DATASET CONTENT Block Start

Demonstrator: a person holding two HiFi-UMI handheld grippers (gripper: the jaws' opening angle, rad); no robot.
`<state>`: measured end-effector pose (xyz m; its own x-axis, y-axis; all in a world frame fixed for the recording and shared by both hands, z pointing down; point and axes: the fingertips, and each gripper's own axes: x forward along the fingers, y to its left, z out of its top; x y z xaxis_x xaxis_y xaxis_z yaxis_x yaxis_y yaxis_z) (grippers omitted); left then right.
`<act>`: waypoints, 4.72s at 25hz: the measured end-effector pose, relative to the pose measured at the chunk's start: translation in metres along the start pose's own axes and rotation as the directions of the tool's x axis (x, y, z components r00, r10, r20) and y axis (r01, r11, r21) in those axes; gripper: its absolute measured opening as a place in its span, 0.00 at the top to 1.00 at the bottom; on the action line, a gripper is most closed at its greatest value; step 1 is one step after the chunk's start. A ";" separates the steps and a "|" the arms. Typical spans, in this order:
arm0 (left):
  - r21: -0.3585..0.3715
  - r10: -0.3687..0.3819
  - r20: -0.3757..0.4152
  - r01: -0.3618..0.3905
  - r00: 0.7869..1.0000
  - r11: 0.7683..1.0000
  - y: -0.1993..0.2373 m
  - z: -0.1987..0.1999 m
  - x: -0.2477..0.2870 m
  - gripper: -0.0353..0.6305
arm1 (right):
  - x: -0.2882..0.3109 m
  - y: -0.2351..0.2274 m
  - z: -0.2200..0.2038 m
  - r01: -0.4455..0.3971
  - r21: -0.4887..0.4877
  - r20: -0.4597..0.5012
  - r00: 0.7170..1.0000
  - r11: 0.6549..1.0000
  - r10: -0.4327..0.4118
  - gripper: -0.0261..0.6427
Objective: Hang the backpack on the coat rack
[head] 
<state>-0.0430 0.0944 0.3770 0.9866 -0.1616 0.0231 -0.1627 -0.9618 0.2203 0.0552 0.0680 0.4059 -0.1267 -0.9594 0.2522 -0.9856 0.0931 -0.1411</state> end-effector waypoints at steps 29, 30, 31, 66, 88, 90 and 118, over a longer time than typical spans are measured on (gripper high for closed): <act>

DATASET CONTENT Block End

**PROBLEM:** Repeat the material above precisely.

**RESULT BELOW:**
Demonstrator: a person holding two HiFi-UMI handheld grippers (gripper: the jaws' opening angle, rad); no robot.
`<state>`: measured end-effector pose (xyz m; its own x-axis, y-axis; all in a world frame fixed for the recording and shared by both hands, z pointing down; point and axes: the fingertips, and each gripper's own axes: x forward along the fingers, y to its left, z out of its top; x y z xaxis_x xaxis_y xaxis_z yaxis_x yaxis_y yaxis_z) (grippers omitted); left then right.
`<act>`: waypoints, 4.72s at 25hz: the measured end-effector pose, relative to the pose measured at the chunk's start: translation in metres along the start pose's own axes and rotation as the directions of the tool's x axis (x, y, z components r00, r10, r20) and y axis (r01, r11, r21) in those axes; gripper: its absolute measured opening as a place in its span, 0.00 at the top to 1.00 at the bottom; on the action line, a gripper is most closed at its greatest value; step 1 is one step after the chunk's start. A ";" separates the steps and a "|" the arms. Typical spans, in this order:
arm0 (left):
  - r21: -0.3585..0.3715
  - r10: -0.3687..0.3819
  - r20: -0.3757..0.4152
  - r01: -0.3618..0.3905
  - r00: 0.7869..1.0000
  - r11: 0.7683..1.0000
  - y: -0.1993..0.2373 m
  - z: -0.1987..0.1999 m
  - x: -0.2477..0.2870 m
  - gripper: -0.0353..0.6305
arm1 (right):
  - x: -0.2882..0.3109 m
  - y: -0.2351..0.2274 m
  - z: -0.2200..0.2038 m
  - r01: -0.4455..0.3971
  - r21: -0.4887..0.4877
  - r20: -0.4597..0.5012
  - r00: 0.7170..1.0000
  - r11: 0.6549..1.0000
  - r10: -0.4327..0.4118
  - gripper: -0.0261..0.6427
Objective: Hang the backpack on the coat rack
[head] 
<state>-0.0430 0.0944 0.3770 0.9866 -0.1616 0.0231 -0.1627 -0.9618 0.2203 0.0552 0.0680 0.4059 -0.1267 -0.9594 0.2522 -0.9856 0.0931 -0.1411</state> end-effector waypoints at steps 29, 30, 31, 66, 88, 90 and 118, over a longer time than typical spans are measured on (gripper high for closed): <act>

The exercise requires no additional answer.